In the new study, researchers turned to an in-depth learning technique that could predict a person's risk of death by analyzing the biological age of the retina.

Their deep-learning model, a kind of machine learning and artificial intelligence, analyzed more than 80,000 images of the fundus - the inner back surface of the eye that encloses the retina. They took images from nearly 47,000 people aged 40 to 69, stored at Biobank in the UK, a biomedical database with more than half a million UK residents. To find out if their model was accurate, they initially analyzed more than 19,000 fundus images taken by more than 11,000 participants who were in relatively good health. The idea was that the biological ages of these people's retina should be quite similar to their chronological age.

Modeli ishte mjaft i saktë në parashikimin e moshave të retinës, me një saktësi prej 3.5 vjetësh deri në moshat kronologjike. Më pas, ata përdorën modelin për të vlerësuar fotot e mbetura nga fundi i rreth 36,000 pjesëmarrësve të mbledhura gjatë një periudhe 11 vjeçare.
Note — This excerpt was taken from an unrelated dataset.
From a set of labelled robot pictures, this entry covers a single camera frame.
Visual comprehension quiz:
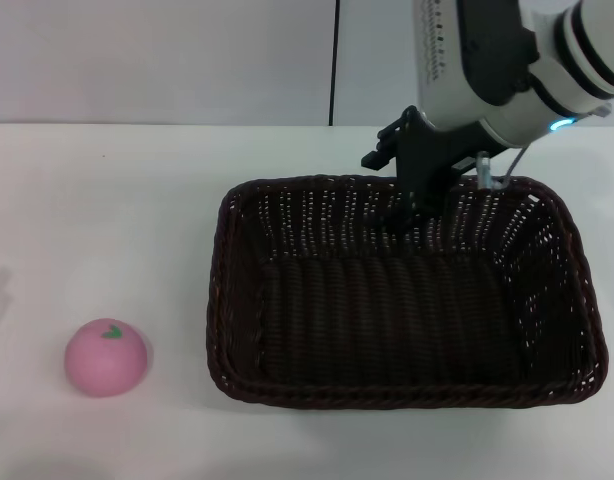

Ata zbuluan se 51% e pjesëmarrësve kishin një "hendek të moshës së retinës" - ndryshimi midis moshës biologjike dhe kronologjike - më shumë se 3 vjet, 28% kishin një hendek prej më shumë se 5 vjet dhe 4.5% kishin një hendek më shumë se 10. vjet. Me fjalë të tjera, këta pjesëmarrës kishin sy "më të vjetër" në krahasim me moshën e tyre kronologjike.

Those with larger age differences had a 49% to 67% higher risk of death from causes other than cardiovascular disease or cancer. With each year the age gap widened, the risk of death increased by 2% for each cause and 3% for causes other than cardiovascular disease and cancer. But they found no link between the retinal age gap and death due to cardiovascular disease or cancer.

The researchers note that because it was an observational study, they could not determine a cause-and-effect relationship. "These findings suggest that retinal age may be a clinically important biomarker of aging," the authors write.